START Extracted entries
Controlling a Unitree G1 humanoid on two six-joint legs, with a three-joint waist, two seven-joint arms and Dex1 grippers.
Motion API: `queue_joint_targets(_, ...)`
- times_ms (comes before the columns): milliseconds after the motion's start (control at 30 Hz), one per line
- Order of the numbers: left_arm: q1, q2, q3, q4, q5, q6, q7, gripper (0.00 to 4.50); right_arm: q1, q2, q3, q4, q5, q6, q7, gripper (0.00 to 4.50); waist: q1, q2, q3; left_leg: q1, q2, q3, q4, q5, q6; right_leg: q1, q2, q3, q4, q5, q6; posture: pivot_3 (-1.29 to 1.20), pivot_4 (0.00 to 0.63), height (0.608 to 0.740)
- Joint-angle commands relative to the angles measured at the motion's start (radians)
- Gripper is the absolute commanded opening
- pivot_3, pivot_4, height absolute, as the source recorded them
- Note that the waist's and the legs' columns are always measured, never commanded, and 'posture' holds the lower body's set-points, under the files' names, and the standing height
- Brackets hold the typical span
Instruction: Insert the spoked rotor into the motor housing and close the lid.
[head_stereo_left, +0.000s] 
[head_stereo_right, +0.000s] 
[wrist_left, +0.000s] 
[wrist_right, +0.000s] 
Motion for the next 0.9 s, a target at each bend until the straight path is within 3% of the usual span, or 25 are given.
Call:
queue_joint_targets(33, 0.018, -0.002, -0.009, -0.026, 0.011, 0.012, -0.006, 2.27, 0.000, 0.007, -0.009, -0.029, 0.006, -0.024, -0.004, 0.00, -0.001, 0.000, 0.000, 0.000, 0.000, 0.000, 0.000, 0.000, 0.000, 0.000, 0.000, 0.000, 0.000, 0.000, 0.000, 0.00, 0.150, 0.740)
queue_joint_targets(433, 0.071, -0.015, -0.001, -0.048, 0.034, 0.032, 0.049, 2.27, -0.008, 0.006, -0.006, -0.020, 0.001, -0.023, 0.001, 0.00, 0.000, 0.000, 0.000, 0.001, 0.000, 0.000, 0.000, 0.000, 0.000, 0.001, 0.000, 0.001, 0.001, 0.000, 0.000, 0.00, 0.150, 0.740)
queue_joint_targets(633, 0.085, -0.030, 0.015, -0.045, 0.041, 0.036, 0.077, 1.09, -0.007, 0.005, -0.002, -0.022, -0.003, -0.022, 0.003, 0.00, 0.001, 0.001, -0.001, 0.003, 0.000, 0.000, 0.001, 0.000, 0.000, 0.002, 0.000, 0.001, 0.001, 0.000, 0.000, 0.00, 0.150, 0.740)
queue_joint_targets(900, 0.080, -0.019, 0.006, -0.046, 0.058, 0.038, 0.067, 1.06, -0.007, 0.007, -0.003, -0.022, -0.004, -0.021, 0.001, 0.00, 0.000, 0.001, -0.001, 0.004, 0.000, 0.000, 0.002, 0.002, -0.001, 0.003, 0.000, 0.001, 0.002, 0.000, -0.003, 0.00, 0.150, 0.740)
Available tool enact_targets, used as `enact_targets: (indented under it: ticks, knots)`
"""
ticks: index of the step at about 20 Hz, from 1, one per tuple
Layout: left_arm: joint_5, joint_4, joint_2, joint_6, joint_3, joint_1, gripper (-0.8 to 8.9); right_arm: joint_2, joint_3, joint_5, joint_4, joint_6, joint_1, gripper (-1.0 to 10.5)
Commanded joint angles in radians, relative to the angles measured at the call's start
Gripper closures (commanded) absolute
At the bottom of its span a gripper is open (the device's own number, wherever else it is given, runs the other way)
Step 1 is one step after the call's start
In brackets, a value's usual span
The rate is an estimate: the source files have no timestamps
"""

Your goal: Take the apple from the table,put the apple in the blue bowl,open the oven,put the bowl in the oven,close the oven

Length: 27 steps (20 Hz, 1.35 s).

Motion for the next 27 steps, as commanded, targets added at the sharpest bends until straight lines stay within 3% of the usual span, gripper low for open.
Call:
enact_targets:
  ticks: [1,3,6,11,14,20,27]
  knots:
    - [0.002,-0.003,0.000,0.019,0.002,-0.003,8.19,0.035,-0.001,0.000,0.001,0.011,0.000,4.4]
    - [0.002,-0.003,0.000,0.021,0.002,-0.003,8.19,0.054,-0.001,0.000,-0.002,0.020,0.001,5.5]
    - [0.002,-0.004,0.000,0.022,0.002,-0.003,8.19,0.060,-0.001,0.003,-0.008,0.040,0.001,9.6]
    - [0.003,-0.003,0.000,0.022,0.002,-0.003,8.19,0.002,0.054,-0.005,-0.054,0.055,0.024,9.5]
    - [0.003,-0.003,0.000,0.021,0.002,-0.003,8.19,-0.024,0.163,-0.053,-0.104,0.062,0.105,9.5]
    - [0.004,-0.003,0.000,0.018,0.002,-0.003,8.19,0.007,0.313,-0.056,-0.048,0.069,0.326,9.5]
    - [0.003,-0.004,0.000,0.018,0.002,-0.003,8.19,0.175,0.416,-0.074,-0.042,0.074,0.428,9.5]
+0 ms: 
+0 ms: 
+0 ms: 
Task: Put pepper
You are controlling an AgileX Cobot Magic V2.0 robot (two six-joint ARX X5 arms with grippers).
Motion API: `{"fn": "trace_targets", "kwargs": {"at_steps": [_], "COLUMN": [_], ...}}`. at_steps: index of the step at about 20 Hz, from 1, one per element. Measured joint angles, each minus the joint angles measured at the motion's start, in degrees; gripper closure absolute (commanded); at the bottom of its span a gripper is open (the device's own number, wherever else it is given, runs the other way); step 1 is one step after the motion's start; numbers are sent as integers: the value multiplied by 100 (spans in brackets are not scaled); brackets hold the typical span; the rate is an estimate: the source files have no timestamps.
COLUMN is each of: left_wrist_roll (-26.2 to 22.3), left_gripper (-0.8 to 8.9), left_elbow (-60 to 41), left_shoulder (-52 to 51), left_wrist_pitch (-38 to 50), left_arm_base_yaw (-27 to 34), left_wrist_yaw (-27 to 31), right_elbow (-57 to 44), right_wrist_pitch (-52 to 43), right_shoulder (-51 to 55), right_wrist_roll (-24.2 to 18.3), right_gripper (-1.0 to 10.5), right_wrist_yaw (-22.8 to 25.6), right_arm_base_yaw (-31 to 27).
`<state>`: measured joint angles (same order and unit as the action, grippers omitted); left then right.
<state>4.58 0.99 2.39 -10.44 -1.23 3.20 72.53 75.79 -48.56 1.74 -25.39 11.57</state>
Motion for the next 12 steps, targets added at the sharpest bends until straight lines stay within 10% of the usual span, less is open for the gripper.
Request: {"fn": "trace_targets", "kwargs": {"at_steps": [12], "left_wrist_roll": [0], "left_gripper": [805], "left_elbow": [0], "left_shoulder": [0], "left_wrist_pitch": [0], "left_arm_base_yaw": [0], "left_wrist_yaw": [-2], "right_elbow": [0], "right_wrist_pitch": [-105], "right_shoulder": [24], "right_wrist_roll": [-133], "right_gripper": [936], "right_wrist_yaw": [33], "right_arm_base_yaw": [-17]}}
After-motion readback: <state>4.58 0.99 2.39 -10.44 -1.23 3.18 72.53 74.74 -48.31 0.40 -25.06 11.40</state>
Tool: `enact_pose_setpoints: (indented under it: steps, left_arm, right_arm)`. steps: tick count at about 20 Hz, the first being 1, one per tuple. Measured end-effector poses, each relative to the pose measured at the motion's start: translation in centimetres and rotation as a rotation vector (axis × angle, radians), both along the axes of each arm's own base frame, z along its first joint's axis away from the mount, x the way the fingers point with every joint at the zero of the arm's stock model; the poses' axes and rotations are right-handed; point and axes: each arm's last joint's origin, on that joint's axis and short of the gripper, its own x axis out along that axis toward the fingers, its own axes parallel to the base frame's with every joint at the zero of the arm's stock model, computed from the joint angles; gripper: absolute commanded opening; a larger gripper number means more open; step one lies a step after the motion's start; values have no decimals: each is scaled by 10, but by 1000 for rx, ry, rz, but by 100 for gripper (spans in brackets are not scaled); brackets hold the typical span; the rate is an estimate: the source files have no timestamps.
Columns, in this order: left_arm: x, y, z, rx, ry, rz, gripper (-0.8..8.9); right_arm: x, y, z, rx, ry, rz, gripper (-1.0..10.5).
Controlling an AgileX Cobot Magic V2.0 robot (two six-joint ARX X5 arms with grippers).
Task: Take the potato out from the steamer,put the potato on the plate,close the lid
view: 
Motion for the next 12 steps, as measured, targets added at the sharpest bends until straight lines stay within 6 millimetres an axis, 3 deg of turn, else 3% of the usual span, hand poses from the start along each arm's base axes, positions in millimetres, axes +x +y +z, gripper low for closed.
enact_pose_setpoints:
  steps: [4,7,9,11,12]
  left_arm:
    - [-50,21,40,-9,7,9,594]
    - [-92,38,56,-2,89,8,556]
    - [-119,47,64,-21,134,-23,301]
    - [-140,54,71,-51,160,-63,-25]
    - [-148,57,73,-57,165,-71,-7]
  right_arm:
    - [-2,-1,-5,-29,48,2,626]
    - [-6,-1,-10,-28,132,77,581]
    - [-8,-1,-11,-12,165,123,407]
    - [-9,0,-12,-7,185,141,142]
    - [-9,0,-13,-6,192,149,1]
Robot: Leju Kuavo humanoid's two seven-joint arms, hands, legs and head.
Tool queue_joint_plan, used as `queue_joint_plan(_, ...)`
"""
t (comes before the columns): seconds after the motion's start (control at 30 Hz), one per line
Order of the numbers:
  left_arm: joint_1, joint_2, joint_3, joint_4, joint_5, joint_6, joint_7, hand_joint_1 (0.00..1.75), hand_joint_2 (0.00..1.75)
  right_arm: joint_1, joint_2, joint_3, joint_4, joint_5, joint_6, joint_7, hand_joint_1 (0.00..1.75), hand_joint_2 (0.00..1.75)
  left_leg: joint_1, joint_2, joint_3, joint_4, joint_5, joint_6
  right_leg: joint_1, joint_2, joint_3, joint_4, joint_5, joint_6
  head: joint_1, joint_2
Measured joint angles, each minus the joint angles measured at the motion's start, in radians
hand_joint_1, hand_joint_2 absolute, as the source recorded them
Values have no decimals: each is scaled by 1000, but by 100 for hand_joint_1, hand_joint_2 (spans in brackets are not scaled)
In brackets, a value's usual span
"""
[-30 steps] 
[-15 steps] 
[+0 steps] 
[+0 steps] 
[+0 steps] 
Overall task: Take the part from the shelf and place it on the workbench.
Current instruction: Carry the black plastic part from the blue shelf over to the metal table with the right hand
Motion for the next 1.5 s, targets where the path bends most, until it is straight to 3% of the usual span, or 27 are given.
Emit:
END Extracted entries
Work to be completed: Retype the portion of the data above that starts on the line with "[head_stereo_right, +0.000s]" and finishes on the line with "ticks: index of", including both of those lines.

Answer:
[head_stereo_right, +0.000s] 
[wrist_left, +0.000s] 
[wrist_right, +0.000s] 
Motion for the next 0.9 s, a target at each bend until the straight path is within 3% of the usual span, or 25 are given.
Call:
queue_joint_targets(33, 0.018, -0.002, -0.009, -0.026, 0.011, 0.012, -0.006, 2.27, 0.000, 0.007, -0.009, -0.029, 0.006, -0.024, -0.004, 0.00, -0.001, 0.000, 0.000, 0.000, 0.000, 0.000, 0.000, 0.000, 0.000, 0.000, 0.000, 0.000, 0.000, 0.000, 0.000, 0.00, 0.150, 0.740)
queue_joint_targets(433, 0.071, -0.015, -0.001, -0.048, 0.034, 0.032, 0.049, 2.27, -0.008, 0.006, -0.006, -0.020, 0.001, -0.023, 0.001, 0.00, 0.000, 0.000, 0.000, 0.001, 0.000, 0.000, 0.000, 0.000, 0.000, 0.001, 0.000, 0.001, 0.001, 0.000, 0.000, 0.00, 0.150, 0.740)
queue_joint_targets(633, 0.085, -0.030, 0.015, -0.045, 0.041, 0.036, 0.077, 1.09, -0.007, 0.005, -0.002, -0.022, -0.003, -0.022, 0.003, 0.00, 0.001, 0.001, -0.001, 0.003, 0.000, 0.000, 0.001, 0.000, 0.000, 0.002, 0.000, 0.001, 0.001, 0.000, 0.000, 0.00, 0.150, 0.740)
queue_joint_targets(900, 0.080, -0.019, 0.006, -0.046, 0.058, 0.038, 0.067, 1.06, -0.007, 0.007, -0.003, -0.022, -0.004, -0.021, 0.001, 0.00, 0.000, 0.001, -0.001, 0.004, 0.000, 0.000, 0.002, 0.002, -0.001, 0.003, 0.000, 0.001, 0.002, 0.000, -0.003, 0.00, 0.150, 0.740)
Available tool enact_targets, used as `enact_targets: (indented under it: ticks, knots)`
"""
ticks: index of the step at about 20 Hz, from 1, one per tuple

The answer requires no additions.